こんにちは。
関原デンタルオフィスです。
歯科医院で「レントゲンを撮りましょう」と言われたことはありませんか?中には「痛みがないのに必要なの?」「何が分かるの?」と疑問に思われる方もいらっしゃるかもしれません。実は、歯科のレントゲン検査は、お口の中をより正確に診断するために欠かせない検査です。歯科では主に「CT」「デンタルレントゲン」「パノラマレントゲン」の3種類を使い分けています。今回は、それぞれのレントゲンで何が分かるのかを分かりやすくご紹介します。
CTでわかること
・親知らずの診断
親知らずがどの方向を向いているのか、神経や血管にどれくらい近いのかを詳しく確認できます。特に下顎の親知らずは神経と近接していることがあるため、安全な抜歯のためにCTが活用されます。
・歯の形態
歯の根の本数や曲がり方は人によって異なり、複雑なケースでは通常のレントゲンだけで判断が難しいことがあります。CTを用いることで、より精密な診断が可能になります。
・根管治療(歯の神経の治療)
根管の形は非常に複雑で、枝分かれしていることもあります。

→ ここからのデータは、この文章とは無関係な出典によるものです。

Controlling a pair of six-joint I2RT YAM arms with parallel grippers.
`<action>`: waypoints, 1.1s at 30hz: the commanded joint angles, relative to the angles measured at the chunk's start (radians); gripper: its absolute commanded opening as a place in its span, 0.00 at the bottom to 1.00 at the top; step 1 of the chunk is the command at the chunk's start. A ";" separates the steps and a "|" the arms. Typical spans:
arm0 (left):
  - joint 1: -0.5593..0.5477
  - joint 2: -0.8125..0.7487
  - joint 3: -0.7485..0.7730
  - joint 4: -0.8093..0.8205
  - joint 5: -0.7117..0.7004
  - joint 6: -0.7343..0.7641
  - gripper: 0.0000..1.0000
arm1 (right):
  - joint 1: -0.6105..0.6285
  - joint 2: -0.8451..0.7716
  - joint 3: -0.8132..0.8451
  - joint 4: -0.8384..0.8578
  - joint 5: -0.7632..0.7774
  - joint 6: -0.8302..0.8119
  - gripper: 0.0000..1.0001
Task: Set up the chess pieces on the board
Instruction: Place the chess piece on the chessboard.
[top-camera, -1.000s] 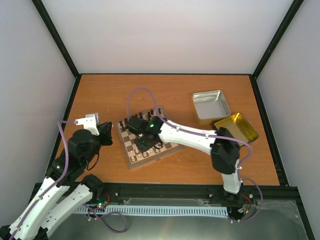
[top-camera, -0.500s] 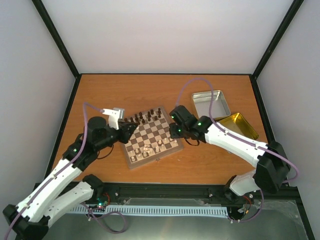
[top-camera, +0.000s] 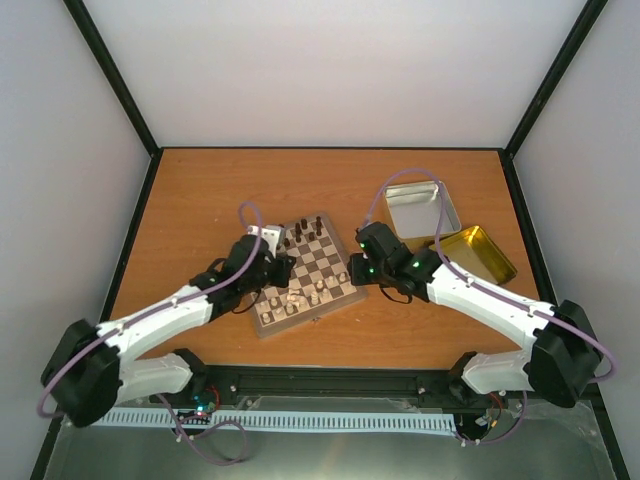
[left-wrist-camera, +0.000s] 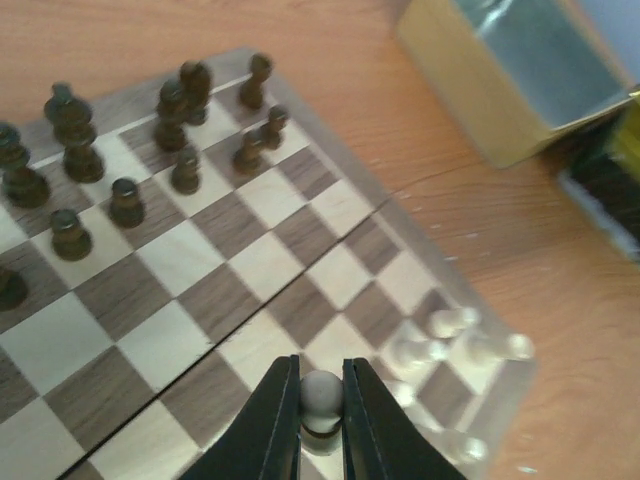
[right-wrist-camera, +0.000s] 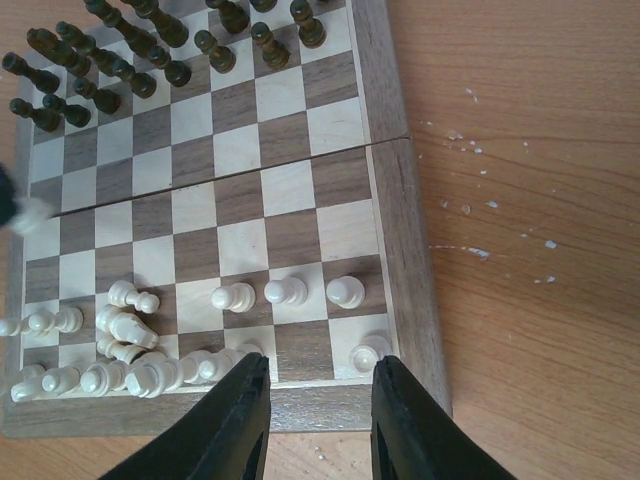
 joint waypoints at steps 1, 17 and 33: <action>-0.030 0.120 -0.002 0.124 -0.227 0.025 0.01 | -0.016 -0.043 -0.023 0.040 0.009 -0.014 0.30; -0.032 0.350 0.082 0.012 -0.266 0.078 0.06 | -0.025 -0.071 -0.053 0.043 0.003 -0.030 0.30; -0.032 0.292 0.039 0.004 -0.224 0.071 0.21 | -0.026 -0.078 -0.065 0.043 0.002 -0.026 0.30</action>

CTでは根管の走行や根の先の病変を詳しく確認できるため、治療の成功率向上につながります。
・歯性上顎洞炎の診断
歯の根の感染が原因で副鼻腔に炎症が起きることがありますが、CTでは歯と上顎洞の位置関係を立体的に確認できるため、原因の特定がしやすくなります。
このほか、通常のレントゲンでは発見が難しい、むし歯や歯根破折(歯の根のひび割れ)などが見つかる場合もあります。
デンタルレントゲンでわかること
デンタルレントゲンは、1本から数本の歯を大きく拡大して撮影するレントゲンです。
・むし歯
特に歯と歯の間のむし歯は、目で見ただけでは発見が難しいことがあります。レントゲンを撮影することで、表面からは見えない部分のむし歯を早期に発見できます。
・根尖性歯周炎
症状がなくても炎症が進行している場合があり、レントゲンによって初めて異常が見つかることも少なくありません。
・歯周病の診断
歯を支えている骨がどの程度減っているのか、骨吸収の状態を詳しく確認することができます。
・歯石の付着状況
特に歯ぐきの中に隠れた歯石は目視だけでは分かりにくいため、レントゲンが診断の助けになります。
・被せ物や詰め物などの補綴物の適合性
補綴物と歯の間に隙間があると細菌が侵入しやすくなり、二次むし歯の原因となるため、定期的なチェックが大切です。
パノラマレントゲンでわかること
パノラマレントゲンは、お口全体を一枚の画像で確認できるレントゲンです。初診時や定期検診時に撮影することが多く、お口の全体像を把握するために役立ちます。
上下の歯が正常に存在しているか、埋まったままの歯がないか、親知らずがどの位置にあるかなどを確認できます。お子さまの場合は、永久歯が正しく形成されているか、生え変わりに問題がないかを確認するためにも重要です。
また、顎の骨の状態や顎関節の形態も確認できます。顎関節症の症状がある方では、関節部分に大きな異常がないかを評価する際の参考になります。
レントゲン検査は安心して受けられます
「放射線が心配」という声をいただくこともありますが、歯科用レントゲンの放射線量は非常に少なく、身体への影響はごくわずかです。現在のデジタルレントゲンは従来よりも被ばく量が少なくなっており、安全性に十分配慮されています。そのため、必要な検査を受けることによる診断上のメリットの方が大きいと考えられています。
まとめ
歯科のレントゲン検査は、目では見えないお口の状態を確認するために欠かせない検査です。当院では必要な検査を適切に行い、分かりやすくご説明しています。気になることがあれば歯科医院で相談し、納得のいく治療を検討していきましょう。